- YOUR TASK
Give every line below again, exactly as it appears.

- COLLECTED DATA
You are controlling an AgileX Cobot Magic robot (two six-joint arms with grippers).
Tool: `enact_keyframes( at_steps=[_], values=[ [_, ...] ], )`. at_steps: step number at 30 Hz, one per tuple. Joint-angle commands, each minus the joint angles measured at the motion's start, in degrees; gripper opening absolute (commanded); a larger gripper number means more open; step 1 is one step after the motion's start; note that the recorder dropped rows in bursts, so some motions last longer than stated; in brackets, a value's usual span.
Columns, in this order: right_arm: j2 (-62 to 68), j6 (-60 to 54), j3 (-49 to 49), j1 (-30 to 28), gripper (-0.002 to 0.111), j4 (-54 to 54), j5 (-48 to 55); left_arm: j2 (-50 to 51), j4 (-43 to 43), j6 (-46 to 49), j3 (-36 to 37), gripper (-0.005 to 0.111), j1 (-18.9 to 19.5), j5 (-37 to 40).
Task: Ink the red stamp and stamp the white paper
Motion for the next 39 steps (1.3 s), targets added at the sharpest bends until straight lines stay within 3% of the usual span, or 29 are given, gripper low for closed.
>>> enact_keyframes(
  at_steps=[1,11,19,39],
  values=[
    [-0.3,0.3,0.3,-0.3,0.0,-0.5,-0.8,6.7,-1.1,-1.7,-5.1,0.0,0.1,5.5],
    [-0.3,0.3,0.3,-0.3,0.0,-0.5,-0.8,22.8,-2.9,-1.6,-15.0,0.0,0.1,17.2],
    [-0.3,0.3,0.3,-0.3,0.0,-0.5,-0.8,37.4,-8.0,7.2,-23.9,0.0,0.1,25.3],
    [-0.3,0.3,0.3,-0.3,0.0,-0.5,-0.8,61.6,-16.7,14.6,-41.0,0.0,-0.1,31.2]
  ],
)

- SOLUTION FOR THIS PROBLEM
You are controlling an AgileX Cobot Magic robot (two six-joint arms with grippers).
Tool: `enact_keyframes( at_steps=[_], values=[ [_, ...] ], )`. at_steps: step number at 30 Hz, one per tuple. Joint-angle commands, each minus the joint angles measured at the motion's start, in degrees; gripper opening absolute (commanded); a larger gripper number means more open; step 1 is one step after the motion's start; note that the recorder dropped rows in bursts, so some motions last longer than stated; in brackets, a value's usual span.
Columns, in this order: right_arm: j2 (-62 to 68), j6 (-60 to 54), j3 (-49 to 49), j1 (-30 to 28), gripper (-0.002 to 0.111), j4 (-54 to 54), j5 (-48 to 55); left_arm: j2 (-50 to 51), j4 (-43 to 43), j6 (-46 to 49), j3 (-36 to 37), gripper (-0.005 to 0.111), j1 (-18.9 to 19.5), j5 (-37 to 40).
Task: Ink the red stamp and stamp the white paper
Motion for the next 39 steps (1.3 s), targets added at the sharpest bends until straight lines stay within 3% of the usual span, or 29 are given, gripper low for closed.
>>> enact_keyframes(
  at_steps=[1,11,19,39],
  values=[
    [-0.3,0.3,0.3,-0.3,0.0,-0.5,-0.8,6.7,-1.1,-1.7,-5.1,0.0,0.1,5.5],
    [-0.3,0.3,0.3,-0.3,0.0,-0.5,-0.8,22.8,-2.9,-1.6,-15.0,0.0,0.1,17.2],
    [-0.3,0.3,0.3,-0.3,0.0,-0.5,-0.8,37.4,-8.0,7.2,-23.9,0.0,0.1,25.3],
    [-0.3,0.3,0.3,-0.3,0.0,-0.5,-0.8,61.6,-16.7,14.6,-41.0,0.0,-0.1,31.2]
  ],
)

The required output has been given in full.